Pictures must be kept out of the copy. Every entry is to be duplicated exactly.

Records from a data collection
§
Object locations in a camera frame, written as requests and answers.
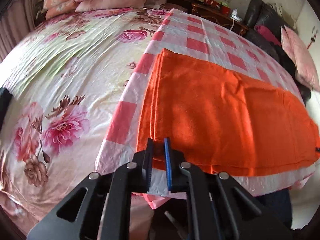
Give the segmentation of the orange pants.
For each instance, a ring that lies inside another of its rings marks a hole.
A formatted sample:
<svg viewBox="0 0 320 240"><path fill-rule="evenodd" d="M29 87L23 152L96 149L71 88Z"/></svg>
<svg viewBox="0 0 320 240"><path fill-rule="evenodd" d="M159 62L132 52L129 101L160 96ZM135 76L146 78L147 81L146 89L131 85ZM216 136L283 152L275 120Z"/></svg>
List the orange pants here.
<svg viewBox="0 0 320 240"><path fill-rule="evenodd" d="M137 150L148 138L157 169L165 138L208 173L267 176L319 159L318 126L291 92L167 49L153 63Z"/></svg>

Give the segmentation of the floral bed sheet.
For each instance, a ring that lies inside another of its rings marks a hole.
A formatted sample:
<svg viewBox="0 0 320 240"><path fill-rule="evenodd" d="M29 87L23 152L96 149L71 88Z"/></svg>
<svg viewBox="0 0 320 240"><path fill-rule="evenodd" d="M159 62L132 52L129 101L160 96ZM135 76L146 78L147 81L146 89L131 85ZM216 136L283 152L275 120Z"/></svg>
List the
§
* _Response to the task_:
Object locations in a camera frame, written as requests and answers.
Give the segmentation of the orange pants.
For each instance, a ring that lies inside another of its rings marks a hole.
A formatted sample:
<svg viewBox="0 0 320 240"><path fill-rule="evenodd" d="M29 87L23 152L96 149L71 88Z"/></svg>
<svg viewBox="0 0 320 240"><path fill-rule="evenodd" d="M159 62L132 52L129 101L160 96ZM135 76L146 78L147 81L146 89L131 85ZM216 136L283 152L275 120Z"/></svg>
List the orange pants here.
<svg viewBox="0 0 320 240"><path fill-rule="evenodd" d="M137 150L148 138L157 169L165 138L208 173L267 176L319 159L318 126L291 92L167 49L153 63Z"/></svg>

Give the segmentation of the floral bed sheet.
For each instance, a ring that lies inside another of its rings marks a hole.
A formatted sample:
<svg viewBox="0 0 320 240"><path fill-rule="evenodd" d="M29 87L23 152L96 149L71 88Z"/></svg>
<svg viewBox="0 0 320 240"><path fill-rule="evenodd" d="M159 62L132 52L129 101L160 96ZM135 76L146 78L147 81L146 89L131 85ZM216 136L283 152L275 120Z"/></svg>
List the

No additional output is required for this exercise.